Oromo gălˈə [key], traditionally pastoral tribes who live in W and S Ethiopia and N Kenya. They number more than 25 million. About half are Muslim, about a third Ethiopian Orthodox, and about a sixth Protestant. Most live in Ethiopia, mainly in the ethnically based state of Oromia; they constitute roughly a third of all Ethiopians.

Originally from N Somalia, they later migrated to the region of Lake Turkana (Lake Rudolf). In the mid-16th cent. they began to move into the Ethiopian highlands. Never a united group, they were not a serious threat to the Ethiopian state.
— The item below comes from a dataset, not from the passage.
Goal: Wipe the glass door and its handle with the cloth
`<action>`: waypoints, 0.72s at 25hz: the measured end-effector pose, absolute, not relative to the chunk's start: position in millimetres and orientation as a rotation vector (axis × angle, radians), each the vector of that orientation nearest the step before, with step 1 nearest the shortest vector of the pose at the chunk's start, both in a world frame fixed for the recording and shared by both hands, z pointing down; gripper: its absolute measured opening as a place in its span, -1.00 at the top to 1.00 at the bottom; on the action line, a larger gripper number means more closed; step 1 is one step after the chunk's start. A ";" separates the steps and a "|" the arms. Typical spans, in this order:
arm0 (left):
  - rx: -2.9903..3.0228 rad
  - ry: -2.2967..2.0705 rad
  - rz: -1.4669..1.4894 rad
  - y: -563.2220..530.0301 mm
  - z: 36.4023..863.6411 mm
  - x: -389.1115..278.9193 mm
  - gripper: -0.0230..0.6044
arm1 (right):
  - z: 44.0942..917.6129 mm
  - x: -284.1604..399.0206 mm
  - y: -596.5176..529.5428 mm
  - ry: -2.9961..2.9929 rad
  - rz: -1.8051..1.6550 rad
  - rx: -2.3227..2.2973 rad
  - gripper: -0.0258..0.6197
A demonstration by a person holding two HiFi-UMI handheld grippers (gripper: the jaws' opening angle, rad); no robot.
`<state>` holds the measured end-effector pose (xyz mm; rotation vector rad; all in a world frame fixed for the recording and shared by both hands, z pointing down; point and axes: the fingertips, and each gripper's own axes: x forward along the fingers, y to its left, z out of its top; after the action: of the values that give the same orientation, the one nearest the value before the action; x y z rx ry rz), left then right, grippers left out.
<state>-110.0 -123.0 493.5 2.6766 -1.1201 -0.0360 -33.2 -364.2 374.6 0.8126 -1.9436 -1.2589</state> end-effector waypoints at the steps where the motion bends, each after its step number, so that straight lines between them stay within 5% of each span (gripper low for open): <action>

Their raids, however, were a considerable nuisance, and they were able to establish small states in many areas nominally controlled by the Ethiopian emperor. They were used as mercenary soldiers by the Ethiopians.

Oromo separatist guerrillas campaigned against Ethiopian rule from the 1990s without any significant results; they have also mounted occasional raids into Kenya. The Ethiopian government typically responded by repressing its opponents, occasionally prompting antigovernment demonstrations. Plans to transfer areas of Oromia neighboring Addis Ababa to the latter's administration led to protests beginning in 2014. The plan was abandoned in 2016, but protests continued in response to thousands of arrests and hundreds of deaths in a government crackdown; protests were also fueled by resentments against foreign-owned factories. In 2018 Ethiopia signed a peace agreement with the main Oromo separatist group, but a splinter faction continued its attacks, often focusing on non-Oromos.

See G. W. B. Huntingford, The Galla of Ethiopia (1955, repr. 1969); H. S. Lewis, A Galla Monarchy (1965).